In this talk, I will introduce VSL and its generalization, the Value of Statistical Illness (VSI), and show how actuarial tools — continuous-time multi-state models, life contingent valuation, and life-cycle optimization under incomplete markets — can be combined to produce novel frameworks for valuing health and longevity. I will illustrate with recent results explaining why people pay more per quality-adjusted life-year when sick, and why conventional valuations of medical advances can substantially overstate aggregate welfare gains.
Fei Huang
School of Risk and Actuarial Studies, UNSW Business School
Associate Professor of Risk and Actuarial Studies
Dr. Fei Huang is an Associate Professor of Risk and Actuarial Studies at UNSW Business School. Her research lies at the intersection of responsible AI, insurance, and data-driven decision-making, with a focus on ensuring that insurance and retirement income systems remain fair, sustainable, and resilient to climate risk and technological change. Drawing on statistics, machine learning, economics, and actuarial science, she develops insurance solutions that are accurate, interpretable, and equitable. Her work has received multiple academic and professional awards and is supported by major competitive funding. Fei works closely with industry and regulators on responsible AI in insurance. Her work bridges research, policy, and practice, shaping regulatory thinking and supporting the responsible use of data-driven decision systems.

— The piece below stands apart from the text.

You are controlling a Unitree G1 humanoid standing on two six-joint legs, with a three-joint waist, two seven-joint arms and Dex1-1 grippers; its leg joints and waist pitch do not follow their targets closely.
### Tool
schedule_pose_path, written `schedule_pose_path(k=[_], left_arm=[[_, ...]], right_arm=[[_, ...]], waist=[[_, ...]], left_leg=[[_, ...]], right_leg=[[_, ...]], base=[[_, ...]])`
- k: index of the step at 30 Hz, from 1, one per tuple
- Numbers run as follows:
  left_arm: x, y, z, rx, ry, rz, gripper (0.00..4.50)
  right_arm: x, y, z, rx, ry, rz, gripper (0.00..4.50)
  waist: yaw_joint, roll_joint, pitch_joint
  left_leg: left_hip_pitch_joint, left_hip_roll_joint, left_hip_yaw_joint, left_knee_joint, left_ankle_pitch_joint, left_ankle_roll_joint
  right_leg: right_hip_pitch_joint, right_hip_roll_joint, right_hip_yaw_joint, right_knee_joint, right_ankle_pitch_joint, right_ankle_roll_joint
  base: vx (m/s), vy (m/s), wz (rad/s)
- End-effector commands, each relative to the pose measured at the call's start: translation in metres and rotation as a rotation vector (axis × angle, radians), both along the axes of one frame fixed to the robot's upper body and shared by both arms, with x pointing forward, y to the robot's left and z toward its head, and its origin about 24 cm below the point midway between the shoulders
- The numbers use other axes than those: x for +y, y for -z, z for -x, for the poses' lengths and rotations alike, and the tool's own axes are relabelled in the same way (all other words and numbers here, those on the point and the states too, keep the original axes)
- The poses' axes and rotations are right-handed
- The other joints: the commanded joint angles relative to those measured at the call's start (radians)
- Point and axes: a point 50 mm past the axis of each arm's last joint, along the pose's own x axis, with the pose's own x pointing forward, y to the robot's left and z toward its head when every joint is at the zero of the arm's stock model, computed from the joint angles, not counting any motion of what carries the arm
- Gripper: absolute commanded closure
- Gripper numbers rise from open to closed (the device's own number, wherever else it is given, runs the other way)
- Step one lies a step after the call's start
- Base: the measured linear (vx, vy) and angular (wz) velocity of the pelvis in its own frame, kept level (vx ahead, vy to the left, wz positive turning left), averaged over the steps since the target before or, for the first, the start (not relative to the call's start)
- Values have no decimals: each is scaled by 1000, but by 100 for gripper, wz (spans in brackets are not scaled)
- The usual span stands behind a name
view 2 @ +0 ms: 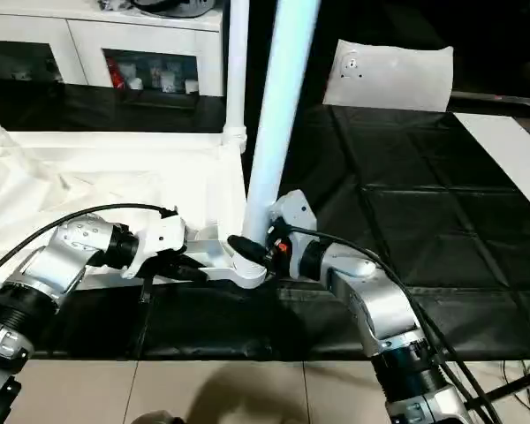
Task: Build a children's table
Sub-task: Insert table leg to table base
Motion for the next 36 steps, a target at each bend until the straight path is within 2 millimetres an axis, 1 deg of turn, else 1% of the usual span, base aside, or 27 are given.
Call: schedule_pose_path(k=[1, 2, 3, 4, 6, 8, 13, 14, 15, 16, 17, 19, 20, 21, 22, 25, 27, 28, 29, 30, 33, 34, 35, 36], left_arm=[[-1, -9, -4, -26, 23, 13, 450], [-1, -10, -3, -23, 26, 15, 450], [-1, -10, -3, -22, 27, 17, 450], [-2, -10, -3, -22, 29, 18, 450], [-2, -10, -3, -19, 33, 21, 450], [-2, -10, -2, -17, 37, 20, 450], [-2, -10, -2, -17, 39, 18, 450], [-2, -10, -2, -18, 40, 17, 450], [-2, -10, -2, -18, 40, 16, 450], [-2, -10, -2, -18, 40, 15, 450], [-2, -10, -2, -19, 39, 14, 450], [-1, -11, -2, -21, 38, 10, 450], [-1, -11, -2, -22, 38, 10, 450], [-1, -11, -2, -24, 36, 10, 450], [-1, -11, -2, -25, 35, 10, 450], [0, -11, -2, -27, 33, 10, 450], [0, -11, -3, -33, 32, 4, 450], [0, -11, -3, -33, 32, 4, 450], [0, -11, -3, -35, 31, 1, 450], [0, -11, -3, -37, 31, 0, 450], [-1, -11, -4, -39, 33, -2, 450], [-1, -11, -4, -41, 36, -2, 450], [-2, -12, -4, -42, 38, -2, 450], [-2, -12, -4, -43, 38, -1, 450]], right_arm=[[-7, 15, 4, 77, 6, 51, 259], [-6, 15, 3, 77, 7, 48, 259], [-6, 15, 3, 78, 8, 46, 259], [-5, 15, 3, 78, 11, 39, 259], [-3, 14, 1, 85, 19, 14, 259], [-1, 13, -3, 99, 41, -32, 259], [-4, 15, -7, 131, 76, -78, 259], [-6, 17, -7, 141, 84, -88, 259], [-7, 18, -6, 146, 88, -92, 259], [-7, 19, -5, 152, 92, -97, 259], [-8, 20, -4, 157, 96, -100, 259], [-10, 25, 1, 162, 100, -97, 259], [-11, 25, 2, 163, 101, -98, 259], [-11, 27, 4, 163, 101, -96, 259], [-11, 28, 6, 156, 99, -85, 259], [-12, 32, 12, 137, 87, -51, 259], [-13, 36, 16, 95, 78, 14, 259], [-13, 36, 16, 95, 78, 14, 259], [-14, 38, 18, 72, 59, 63, 259], [-14, 40, 19, 64, 48, 84, 259], [-12, 40, 19, 62, 33, 96, 259], [-11, 40, 18, 59, 23, 100, 259], [-10, 40, 18, 55, 14, 106, 259], [-9, 40, 17, 54, 11, 108, 259]], waist=[[0, 15, -60], [-1, 13, -60], [-1, 13, -60], [0, 14, -60], [0, 14, -60], [0, 18, -60], [-3, 17, -59], [-1, 22, -59], [-1, 21, -60], [0, 25, -60], [0, 23, -61], [1, 24, -62], [2, 26, -61], [1, 25, -62], [2, 27, -61], [4, 26, -60], [4, 26, -58], [3, 26, -58], [3, 27, -58], [2, 25, -57], [1, 25, -57], [1, 22, -57], [1, 24, -57], [1, 22, -57]], left_leg=[[23, 75, -30, -78, -227, -24], [23, 75, -31, -78, -232, -25], [23, 75, -31, -78, -233, -25], [23, 74, -30, -78, -234, -25], [22, 74, -31, -78, -232, -24], [25, 75, -32, -79, -245, -29], [25, 74, -33, -80, -268, -37], [26, 75, -33, -80, -273, -39], [24, 75, -34, -81, -265, -40], [25, 76, -34, -81, -264, -42], [24, 75, -33, -81, -256, -40], [24, 76, -33, -81, -247, -39], [23, 76, -33, -81, -249, -39], [24, 75, -33, -82, -251, -40], [25, 75, -32, -81, -256, -40], [24, 75, -32, -83, -259, -40], [25, 76, -33, -83, -277, -46], [26, 75, -33, -83, -279, -47], [27, 75, -33, -84, -283, -48], [25, 75, -33, -84, -285, -48], [26, 75, -34, -85, -294, -44], [27, 76, -34, -84, -296, -42], [26, 75, -34, -84, -295, -41], [26, 76, -35, -84, -294, -40]], right_leg=[[33, -104, 63, -75, -211, -206], [33, -104, 63, -75, -213, -207], [33, -104, 63, -75, -216, -206], [33, -105, 64, -76, -218, -207], [33, -105, 64, -76, -216, -208], [31, -105, 63, -77, -223, -211], [31, -107, 64, -81, -256, -207], [30, -107, 64, -83, -257, -207], [32, -105, 63, -79, -240, -207], [31, -105, 63, -78, -230, -209], [33, -105, 63, -76, -207, -213], [33, -104, 62, -73, -182, -218], [33, -105, 63, -72, -175, -220], [33, -104, 62, -72, -172, -223], [33, -105, 63, -74, -178, -225], [33, -103, 63, -75, -183, -218], [31, -105, 63, -78, -214, -213], [31, -104, 63, -79, -220, -210], [31, -105, 63, -79, -226, -207], [31, -104, 64, -80, -233, -206], [30, -103, 64, -81, -240, -205], [30, -104, 64, -81, -246, -205], [30, -105, 65, -83, -251, -206], [30, -105, 65, -82, -256, -204]], base=[[0, 0, 0], [0, 0, 0], [0, 0, 0], [0, 0, 0], [0, 0, 0], [0, 0, 0], [0, 0, 0], [0, 0, 0], [0, 0, 0], [0, 0, 0], [0, 0, 0], [0, 0, 0], [0, 0, 0], [0, 0, 0], [0, 0, 0], [0, 0, 0], [0, 0, 0], [0, 0, 0], [0, 0, 0], [0, 0, 0], [0, 0, 0], [0, 0, 0], [0, 0, 0], [0, 0, 0]])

For more information, please visit www.feihuang.org.
Presentation: Responsible AI and Data Science for Fair Insurance Pricing
Abstract: Advances in AI and data science are transforming insurance pricing, enabling increasingly granular risk assessment and improved predictive accuracy. However, these developments also raise fundamental challenges for fairness, transparency, and accountability. Insurance pricing models may inadvertently embed indirect discrimination through complex data relationships and algorithms, creating tensions between actuarial principles, regulatory requirements, and societal expectations. This keynote examines fairness principles, regulatory frameworks, quantitative metrics, fairness testing methodologies, and welfare implications of insurance pricing. Drawing on multidisciplinary perspectives from actuarial science, economics, statistics, and machine learning, it offers a comprehensive view of how anti-discrimination and fairness objectives can be meaningfully and responsibly integrated into modern, data-driven pricing systems, and to highlight open research and policy challenges for the actuarial profession.